The Conflict about the Conflict

We all know that we are in a crisis in Guyana – never mind us whistling in the dark about “Jubilee”. With murders and mayhem committed right next to police stations, business activity plunging by at least 30%, businessmen not investing, and fear enveloping the land, I wonder what else we could call it if not a crisis.
And behind it all is the “politics as war by other means” declared back in the sixties. While the politicians will deny it, the question then arises as to why we haven’t been able to end this war. One of the major reasons is that our politicians have studiously avoided identifying the nature of the war and so for almost half a century have been shadow boxing without offering us a chance of peace.
Our problem in Guyana is a political problem and it must have a political solution. The currency of politics is power, and politics is ultimately concerned with the competition of groups within a given society to capture and secure State power. There is nothing sinister about this struggle for power: the question is what would the power holder do with the power and would the power holder be given the legitimacy to use the power by the citizens of the country?
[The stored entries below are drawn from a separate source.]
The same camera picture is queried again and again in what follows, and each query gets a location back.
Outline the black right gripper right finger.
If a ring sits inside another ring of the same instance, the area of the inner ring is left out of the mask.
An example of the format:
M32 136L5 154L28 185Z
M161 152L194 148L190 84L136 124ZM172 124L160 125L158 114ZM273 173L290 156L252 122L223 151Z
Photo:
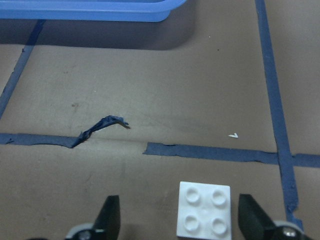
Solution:
M239 229L246 240L309 240L294 223L272 220L250 194L241 193L238 199Z

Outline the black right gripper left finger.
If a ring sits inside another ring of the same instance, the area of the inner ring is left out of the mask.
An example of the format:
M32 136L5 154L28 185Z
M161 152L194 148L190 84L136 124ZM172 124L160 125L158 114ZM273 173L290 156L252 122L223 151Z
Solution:
M66 240L117 240L120 233L120 197L106 198L94 223L74 226L65 236Z

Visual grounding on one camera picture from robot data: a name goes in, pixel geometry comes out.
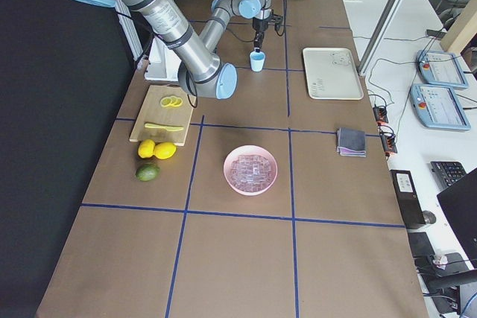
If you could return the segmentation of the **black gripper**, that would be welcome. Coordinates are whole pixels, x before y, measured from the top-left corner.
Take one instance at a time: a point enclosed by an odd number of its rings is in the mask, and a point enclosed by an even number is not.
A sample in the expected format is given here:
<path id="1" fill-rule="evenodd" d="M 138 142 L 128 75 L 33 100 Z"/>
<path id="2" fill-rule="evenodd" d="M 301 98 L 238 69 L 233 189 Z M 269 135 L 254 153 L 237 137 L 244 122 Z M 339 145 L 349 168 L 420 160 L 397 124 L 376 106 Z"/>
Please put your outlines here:
<path id="1" fill-rule="evenodd" d="M 262 48 L 263 40 L 265 35 L 263 34 L 268 29 L 268 19 L 258 19 L 253 18 L 253 29 L 256 32 L 254 40 L 253 40 L 253 47 L 254 48 Z"/>

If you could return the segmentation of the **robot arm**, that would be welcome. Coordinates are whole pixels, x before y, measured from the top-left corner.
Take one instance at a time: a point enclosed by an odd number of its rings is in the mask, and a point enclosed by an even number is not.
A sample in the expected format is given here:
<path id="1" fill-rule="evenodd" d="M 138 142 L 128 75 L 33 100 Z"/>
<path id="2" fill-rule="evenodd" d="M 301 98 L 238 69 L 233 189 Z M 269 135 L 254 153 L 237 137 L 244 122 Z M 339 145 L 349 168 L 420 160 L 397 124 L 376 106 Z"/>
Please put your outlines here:
<path id="1" fill-rule="evenodd" d="M 101 7 L 114 7 L 117 0 L 75 0 Z M 216 45 L 230 19 L 252 19 L 259 36 L 274 13 L 271 0 L 214 0 L 212 15 L 200 34 L 175 4 L 174 0 L 122 0 L 139 12 L 153 33 L 181 60 L 178 83 L 189 95 L 227 99 L 236 90 L 238 75 L 234 65 L 224 63 L 215 53 Z"/>

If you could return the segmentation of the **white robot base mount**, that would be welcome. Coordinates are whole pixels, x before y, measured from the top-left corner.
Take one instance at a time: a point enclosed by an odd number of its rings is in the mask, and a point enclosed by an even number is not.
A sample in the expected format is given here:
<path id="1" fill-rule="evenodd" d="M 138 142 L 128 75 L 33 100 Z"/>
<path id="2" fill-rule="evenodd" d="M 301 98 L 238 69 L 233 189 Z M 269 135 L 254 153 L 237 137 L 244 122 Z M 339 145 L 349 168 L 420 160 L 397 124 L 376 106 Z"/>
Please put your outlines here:
<path id="1" fill-rule="evenodd" d="M 149 55 L 142 56 L 136 65 L 136 70 L 145 70 L 146 80 L 176 83 L 181 59 L 174 51 L 184 44 L 184 41 L 178 40 L 169 48 L 157 35 L 152 34 Z"/>

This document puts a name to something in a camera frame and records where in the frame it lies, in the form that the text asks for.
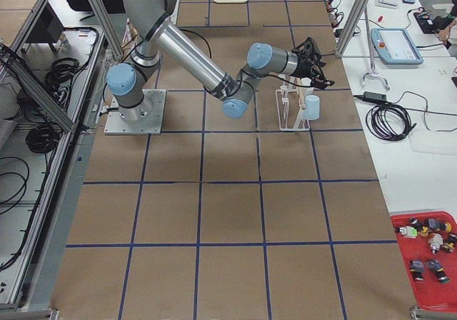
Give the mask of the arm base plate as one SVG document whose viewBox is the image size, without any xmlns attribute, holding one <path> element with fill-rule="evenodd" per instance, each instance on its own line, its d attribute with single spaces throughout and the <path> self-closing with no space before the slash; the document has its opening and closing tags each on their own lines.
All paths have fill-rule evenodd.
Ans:
<svg viewBox="0 0 457 320">
<path fill-rule="evenodd" d="M 143 135 L 161 133 L 166 104 L 165 89 L 143 89 L 143 102 L 131 109 L 119 106 L 116 98 L 111 101 L 104 133 L 107 135 Z"/>
</svg>

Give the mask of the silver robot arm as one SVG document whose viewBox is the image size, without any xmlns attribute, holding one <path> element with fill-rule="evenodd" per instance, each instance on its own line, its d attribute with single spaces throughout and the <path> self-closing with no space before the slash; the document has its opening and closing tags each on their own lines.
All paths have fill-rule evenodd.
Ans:
<svg viewBox="0 0 457 320">
<path fill-rule="evenodd" d="M 177 1 L 123 0 L 140 38 L 129 62 L 112 66 L 106 75 L 106 83 L 118 102 L 123 120 L 135 122 L 151 112 L 152 103 L 147 100 L 140 79 L 149 79 L 155 72 L 159 49 L 200 81 L 210 95 L 221 100 L 222 111 L 232 119 L 244 115 L 258 84 L 272 73 L 308 78 L 317 89 L 334 84 L 324 75 L 322 55 L 311 37 L 291 51 L 269 44 L 252 44 L 246 65 L 232 78 L 172 23 L 171 14 Z"/>
</svg>

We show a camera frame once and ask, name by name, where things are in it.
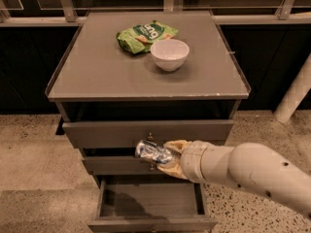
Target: closed drawer
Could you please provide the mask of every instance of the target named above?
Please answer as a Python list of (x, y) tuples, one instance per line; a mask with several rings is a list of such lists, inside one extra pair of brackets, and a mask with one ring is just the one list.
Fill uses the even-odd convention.
[(200, 184), (168, 176), (104, 177), (93, 232), (203, 231), (207, 215)]
[(77, 149), (134, 148), (150, 133), (155, 142), (170, 140), (225, 140), (233, 120), (157, 120), (69, 122), (63, 128)]
[(83, 162), (95, 176), (162, 174), (155, 165), (134, 156), (85, 157)]

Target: floor
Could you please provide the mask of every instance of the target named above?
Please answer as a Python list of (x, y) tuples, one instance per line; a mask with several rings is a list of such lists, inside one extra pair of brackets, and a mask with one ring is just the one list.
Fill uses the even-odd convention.
[[(0, 232), (83, 232), (98, 188), (66, 136), (59, 115), (0, 116)], [(227, 146), (269, 146), (311, 175), (311, 111), (285, 124), (269, 111), (238, 112)], [(311, 232), (311, 221), (253, 194), (205, 184), (214, 233)]]

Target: gray tabletop
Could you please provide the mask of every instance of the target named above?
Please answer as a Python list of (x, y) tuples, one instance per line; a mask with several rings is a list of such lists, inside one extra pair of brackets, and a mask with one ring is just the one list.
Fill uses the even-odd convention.
[[(190, 46), (177, 71), (160, 70), (150, 53), (122, 50), (117, 32), (158, 20)], [(90, 13), (49, 93), (51, 101), (243, 99), (238, 67), (208, 12)]]

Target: white pole
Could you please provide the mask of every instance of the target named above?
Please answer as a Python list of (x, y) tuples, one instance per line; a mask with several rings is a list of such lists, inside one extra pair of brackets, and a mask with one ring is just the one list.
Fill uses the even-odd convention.
[(311, 88), (311, 53), (301, 67), (297, 77), (274, 112), (280, 122), (287, 122)]

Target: green chip bag
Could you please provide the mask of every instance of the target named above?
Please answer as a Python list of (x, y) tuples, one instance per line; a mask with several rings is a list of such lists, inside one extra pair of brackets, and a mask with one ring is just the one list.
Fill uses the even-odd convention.
[(175, 36), (178, 30), (154, 20), (150, 24), (136, 25), (119, 32), (117, 40), (122, 49), (134, 54), (150, 51), (151, 45)]

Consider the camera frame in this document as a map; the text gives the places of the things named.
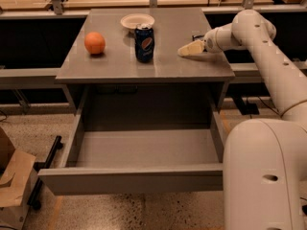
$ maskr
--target blue soda can
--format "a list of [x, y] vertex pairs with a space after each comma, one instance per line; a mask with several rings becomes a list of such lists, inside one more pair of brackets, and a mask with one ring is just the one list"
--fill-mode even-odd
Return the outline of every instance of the blue soda can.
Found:
[[154, 29], [151, 24], [138, 24], [134, 30], [135, 56], [141, 62], [154, 57]]

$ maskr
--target floor
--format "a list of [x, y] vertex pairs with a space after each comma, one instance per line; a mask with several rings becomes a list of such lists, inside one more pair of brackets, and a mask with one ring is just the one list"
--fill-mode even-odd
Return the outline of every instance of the floor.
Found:
[[[260, 115], [242, 116], [231, 99], [226, 99], [221, 117], [226, 130], [250, 118], [278, 118], [255, 98]], [[270, 99], [264, 99], [270, 106]], [[68, 105], [33, 105], [23, 115], [19, 106], [0, 105], [8, 118], [0, 122], [17, 149], [44, 161], [57, 135], [68, 139], [73, 114]], [[56, 167], [60, 150], [54, 160]], [[302, 184], [301, 196], [307, 197]], [[223, 192], [169, 193], [150, 195], [54, 196], [46, 187], [40, 194], [42, 207], [30, 209], [24, 230], [222, 230], [224, 226]]]

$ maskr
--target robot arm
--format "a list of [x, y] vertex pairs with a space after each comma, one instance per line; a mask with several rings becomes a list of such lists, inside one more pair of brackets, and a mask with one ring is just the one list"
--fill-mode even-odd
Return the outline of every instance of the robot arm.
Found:
[[[250, 120], [230, 132], [224, 148], [225, 230], [303, 230], [298, 182], [307, 176], [307, 78], [272, 42], [276, 30], [253, 10], [208, 32], [202, 49], [248, 49], [280, 120]], [[199, 42], [178, 50], [198, 54]]]

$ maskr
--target bowl
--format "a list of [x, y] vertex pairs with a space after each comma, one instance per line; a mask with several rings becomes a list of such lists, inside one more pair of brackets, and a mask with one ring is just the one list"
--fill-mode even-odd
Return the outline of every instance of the bowl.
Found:
[[126, 15], [121, 19], [121, 24], [123, 27], [130, 30], [131, 33], [134, 33], [134, 29], [137, 24], [154, 24], [154, 19], [145, 13], [133, 13]]

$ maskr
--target drawer
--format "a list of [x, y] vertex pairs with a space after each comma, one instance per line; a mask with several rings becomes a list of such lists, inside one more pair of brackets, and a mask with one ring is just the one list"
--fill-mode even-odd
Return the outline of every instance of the drawer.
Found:
[[214, 114], [204, 83], [88, 85], [59, 168], [38, 175], [55, 195], [221, 190]]

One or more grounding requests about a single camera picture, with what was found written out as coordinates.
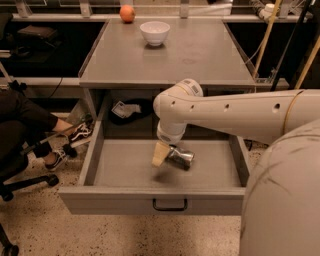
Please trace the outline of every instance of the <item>person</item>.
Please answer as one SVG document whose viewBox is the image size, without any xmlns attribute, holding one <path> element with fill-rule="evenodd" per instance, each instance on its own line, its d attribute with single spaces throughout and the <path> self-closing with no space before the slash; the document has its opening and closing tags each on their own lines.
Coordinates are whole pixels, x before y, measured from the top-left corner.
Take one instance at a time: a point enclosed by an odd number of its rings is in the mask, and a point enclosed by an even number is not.
<svg viewBox="0 0 320 256">
<path fill-rule="evenodd" d="M 33 152 L 37 158 L 43 158 L 48 170 L 56 170 L 67 161 L 68 152 L 63 148 L 53 150 L 48 142 L 39 142 L 46 138 L 45 132 L 49 131 L 63 132 L 71 148 L 90 141 L 92 129 L 87 123 L 72 126 L 21 92 L 0 90 L 0 166 L 14 154 L 20 154 L 23 144 L 27 142 L 28 145 L 37 145 Z"/>
</svg>

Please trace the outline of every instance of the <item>white bowl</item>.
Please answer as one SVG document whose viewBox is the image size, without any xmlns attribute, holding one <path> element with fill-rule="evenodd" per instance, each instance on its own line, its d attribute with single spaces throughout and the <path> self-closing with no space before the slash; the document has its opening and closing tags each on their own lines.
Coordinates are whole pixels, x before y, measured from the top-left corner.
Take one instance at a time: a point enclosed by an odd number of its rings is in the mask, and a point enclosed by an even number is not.
<svg viewBox="0 0 320 256">
<path fill-rule="evenodd" d="M 161 21 L 149 21 L 140 26 L 143 38 L 152 46 L 161 45 L 166 40 L 170 25 Z"/>
</svg>

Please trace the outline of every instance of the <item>cabinet top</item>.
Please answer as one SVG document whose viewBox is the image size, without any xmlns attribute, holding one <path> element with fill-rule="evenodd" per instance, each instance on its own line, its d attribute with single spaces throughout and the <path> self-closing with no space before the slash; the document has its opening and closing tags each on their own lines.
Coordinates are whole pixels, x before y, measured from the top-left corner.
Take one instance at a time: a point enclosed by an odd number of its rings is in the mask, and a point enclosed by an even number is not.
<svg viewBox="0 0 320 256">
<path fill-rule="evenodd" d="M 140 25 L 170 24 L 165 42 L 152 47 Z M 80 84 L 88 88 L 155 88 L 185 78 L 200 85 L 254 85 L 224 23 L 210 18 L 136 18 L 125 24 L 111 19 L 84 66 Z"/>
</svg>

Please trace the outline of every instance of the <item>open drawer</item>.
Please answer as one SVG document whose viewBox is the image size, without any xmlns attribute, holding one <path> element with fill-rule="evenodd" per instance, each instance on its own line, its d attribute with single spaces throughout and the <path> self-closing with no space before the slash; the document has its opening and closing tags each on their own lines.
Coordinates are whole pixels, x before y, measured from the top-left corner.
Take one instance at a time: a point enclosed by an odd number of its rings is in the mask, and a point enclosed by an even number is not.
<svg viewBox="0 0 320 256">
<path fill-rule="evenodd" d="M 157 117 L 117 127 L 108 121 L 112 101 L 107 92 L 78 186 L 59 190 L 72 214 L 241 215 L 250 173 L 241 138 L 188 127 L 178 146 L 195 153 L 190 169 L 156 168 Z"/>
</svg>

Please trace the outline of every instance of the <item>drawer front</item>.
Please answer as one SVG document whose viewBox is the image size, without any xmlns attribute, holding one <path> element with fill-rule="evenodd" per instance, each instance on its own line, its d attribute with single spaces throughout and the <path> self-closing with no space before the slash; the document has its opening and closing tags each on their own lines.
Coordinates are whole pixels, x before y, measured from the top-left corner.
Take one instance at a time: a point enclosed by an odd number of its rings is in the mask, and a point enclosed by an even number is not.
<svg viewBox="0 0 320 256">
<path fill-rule="evenodd" d="M 241 215 L 244 189 L 214 194 L 168 195 L 137 191 L 122 194 L 105 188 L 61 188 L 60 196 L 72 214 L 105 215 Z"/>
</svg>

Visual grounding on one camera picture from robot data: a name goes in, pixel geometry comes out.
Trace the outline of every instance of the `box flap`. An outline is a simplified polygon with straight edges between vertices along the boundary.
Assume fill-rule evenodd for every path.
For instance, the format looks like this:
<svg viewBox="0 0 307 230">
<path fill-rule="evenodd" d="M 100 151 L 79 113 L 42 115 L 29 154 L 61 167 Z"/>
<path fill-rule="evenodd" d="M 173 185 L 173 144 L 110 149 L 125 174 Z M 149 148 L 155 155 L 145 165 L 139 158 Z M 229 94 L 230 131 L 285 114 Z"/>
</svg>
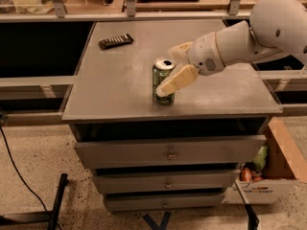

The composition of the competing groups varies with the nature of the divisions or cleavages in the society: all societies are split economically, most ethnically and some racially. The nature of the political competition depends to a large extent on which of the cleavages emerge and remain as the most salient.
In Guyana, we all know our political competition is based on the ethnicity/race (they are synonymous in Guyana) dominant cleavage and it not only suffuses politics but most of our other social interactions. But yet a powerful norm has emerged that rejects the public acknowledgement of this fact. In fact, if one dares to raise the issue in open discourse, apart from the distaste aroused, you are immediately branded a “racist”.
The main culprits who have purveyed this obtuseness have been the early politicians who have, by and large, dominated the politics of Guyana into the modern era. Their Marxist-Leninist ideological premises evidently compelled each of them to deny that when it came to protecting their political interests, Guyanese divided themselves on ethnic lines.
Every day of the year, these same citizens run around the country announcing strenuously we are all “one” – “Guyanese”. But when they went individually behind the blinds of the voting booths, they divided themselves as if they were all wired to some ethnic headquarters.
And it was not because they were “bad” but because of deep-seated, structural insecurities and fears coalescing around ethnic identity. And because these insecurities would be exploited by the same politicians who would sanctimoniously deny ethnicity’s centrality and spout the “all awe is one” mantra.
But there was another piece of evidence, proving the politicians knew very well of the ethnic self-identification by the people. Before ROAR, all of the parties in Guyana defined themselves as “multiracial” parties. The parties thus conceded that to be seen as legitimate, they had to try to convince the voters they had representatives from all the ethnic groups in their midst and were then competent to represent all their interests. Yet since the elections of 1957, all elections have been more or less ethnic censuses where the Indians voted for the PPP and Africans voted for the PNC. Other groups had to make their choice. Yet the parties insisted that they were multiethnic through the transparent subterfuge of “ethnic window dressing”.
But with all ethnic groups now “minorities” in Guyana, the uni-ethnic parties cannot even pretend to be wearing “multiethnic clothes” – read “tokens”.
This the PNC evidently did in 2015 by overtly coalescing with the AFC for its “Indian” 11%. Is the conflict over the conflict over? Will the PPP follow suit analogously?